The Essential Vice

There is a tendency for many of us to think we’re smarter, more evolved—superior, really—than others. Whatever we’re doing at the moment, including what we know, the way we live our lives—we consider to be on a higher plain than the other “deluded” mortals. They call that hubris, I think.

I’ve started meditating. I already know some of you are going, “kooky.” That’s fine.

Whenever I set aside time to for this practice, my mind sets off running in a myriad of directions, like it always does when I try to slow it down and locate space away from the “white noise” of daily life.

“Why don’t others meditate?” my thoughts often communicate back to me with smugness. That pride thing.

Actually, others do meditate. Mark embraced meditation over the last four years of his life. He let me know he meditated, but he never made me feel inadequate because I didn’t (and “couldn’t”) for the longest time.

Hearing Dan Harris on a podcast, talking about his own reluctance and even, skepticism, towards meditation piqued my interest enough to investigate and begin taking small, tentative steps towards cultivating the practice in my own life.

One of the countless things I loved about Mark was his gentle and uncritical ways. He didn’t preach, but modeled his behavior.

When he became plant-based, he sent Mary and me a book at Christmas in 2015. How Not To Die: Discover The Foods Scientifically Proven To Prevent and Reverse Disease sat on the shelf gathering dust for most of the following year. Then, in October, just prior to leaving on his final walk, I began reading Gregor’s book. I was convicted by my own surety at one time that eating copious amounts of meat was the way to go. Before being plant-based, I was into Paleo.

Hubris is problematic.

C.S. Lewis, an influential 20th century Christian writer and thinker identified pride as “the great sin.” In his best-selling work, Mere Christianity, Lewis wrote that Christian teachers considered pride to be “the essential vice, the utmost evil…Unchasity, anger, greed, drunkenness…” were mere “flea bites” in comparison when placed up against pride.

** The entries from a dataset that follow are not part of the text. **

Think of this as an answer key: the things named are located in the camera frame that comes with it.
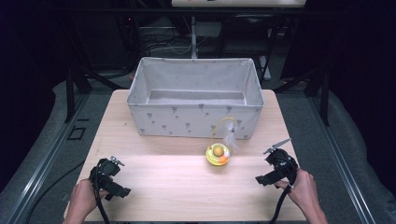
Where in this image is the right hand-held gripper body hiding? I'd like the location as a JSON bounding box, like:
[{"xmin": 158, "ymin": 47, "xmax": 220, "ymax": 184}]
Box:
[{"xmin": 262, "ymin": 137, "xmax": 299, "ymax": 185}]

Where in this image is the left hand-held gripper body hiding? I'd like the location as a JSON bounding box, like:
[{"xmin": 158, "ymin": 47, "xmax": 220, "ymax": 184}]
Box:
[{"xmin": 89, "ymin": 155, "xmax": 126, "ymax": 189}]

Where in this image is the person's left hand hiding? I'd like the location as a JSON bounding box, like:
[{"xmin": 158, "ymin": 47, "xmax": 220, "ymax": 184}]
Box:
[{"xmin": 65, "ymin": 177, "xmax": 109, "ymax": 222}]

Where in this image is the person's right hand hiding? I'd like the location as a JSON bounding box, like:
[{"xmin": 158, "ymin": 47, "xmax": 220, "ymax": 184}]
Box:
[{"xmin": 274, "ymin": 167, "xmax": 319, "ymax": 214}]

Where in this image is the yellow cat toy with feather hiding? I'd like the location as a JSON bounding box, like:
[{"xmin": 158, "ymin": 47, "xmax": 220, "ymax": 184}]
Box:
[{"xmin": 205, "ymin": 116, "xmax": 240, "ymax": 167}]

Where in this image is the black metal stand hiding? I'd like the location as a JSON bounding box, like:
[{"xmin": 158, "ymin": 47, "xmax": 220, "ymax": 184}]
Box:
[
  {"xmin": 63, "ymin": 63, "xmax": 127, "ymax": 124},
  {"xmin": 273, "ymin": 66, "xmax": 332, "ymax": 127}
]

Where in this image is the grey fabric storage box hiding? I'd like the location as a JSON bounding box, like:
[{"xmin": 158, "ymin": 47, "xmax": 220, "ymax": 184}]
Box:
[{"xmin": 126, "ymin": 56, "xmax": 265, "ymax": 140}]

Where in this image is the black chair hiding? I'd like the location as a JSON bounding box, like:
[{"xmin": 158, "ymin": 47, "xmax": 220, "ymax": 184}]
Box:
[{"xmin": 217, "ymin": 12, "xmax": 276, "ymax": 59}]

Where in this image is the white desk leg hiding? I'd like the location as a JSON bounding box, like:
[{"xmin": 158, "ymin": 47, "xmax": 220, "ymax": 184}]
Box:
[{"xmin": 190, "ymin": 15, "xmax": 199, "ymax": 60}]

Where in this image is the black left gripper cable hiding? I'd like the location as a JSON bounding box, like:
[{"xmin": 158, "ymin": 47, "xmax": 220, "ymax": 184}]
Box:
[{"xmin": 92, "ymin": 170, "xmax": 111, "ymax": 224}]

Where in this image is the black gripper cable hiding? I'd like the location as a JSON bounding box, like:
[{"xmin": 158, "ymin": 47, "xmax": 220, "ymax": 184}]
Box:
[
  {"xmin": 268, "ymin": 185, "xmax": 294, "ymax": 224},
  {"xmin": 92, "ymin": 170, "xmax": 111, "ymax": 224}
]

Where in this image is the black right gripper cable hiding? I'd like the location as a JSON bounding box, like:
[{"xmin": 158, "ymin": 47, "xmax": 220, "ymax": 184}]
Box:
[{"xmin": 268, "ymin": 185, "xmax": 294, "ymax": 224}]

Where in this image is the black cable on floor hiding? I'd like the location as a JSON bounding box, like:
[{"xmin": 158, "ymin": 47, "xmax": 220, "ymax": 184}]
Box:
[{"xmin": 23, "ymin": 160, "xmax": 87, "ymax": 224}]

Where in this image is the aluminium floor rail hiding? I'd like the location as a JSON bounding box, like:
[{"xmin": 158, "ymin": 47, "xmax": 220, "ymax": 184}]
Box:
[
  {"xmin": 5, "ymin": 92, "xmax": 92, "ymax": 224},
  {"xmin": 306, "ymin": 92, "xmax": 378, "ymax": 224}
]

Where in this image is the tangle of background cables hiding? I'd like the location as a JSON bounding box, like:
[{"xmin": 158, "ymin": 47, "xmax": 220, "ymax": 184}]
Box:
[{"xmin": 138, "ymin": 26, "xmax": 192, "ymax": 54}]

Lewis went on to say that “it is Pride which has been the chief cause of misery in every nation and every family since the world began.”

The problem with thinking that we know better than others do about the ways of the world is that we might be wrong, and often are. When we inflict our own error on others, it creates division and strife. We’re seeing this writ large on the stage of politics.

Rather than inflict his own ways on his parents, Mark simply walked his talk. He would gently share with us where he was in his life at the time, but never in an “I’m better than you,” smug kind of way.

It’s that trait that endeared him to so many.

When I look back over my own life, I cringe at all the times I’ve been dead wrong about a host of things. One of the best examples of this was our foray into fundamentalism and embracing the error of Jack Hyles. This one experience illustrates why I’m working at being better at not getting all “puffed up” with pride.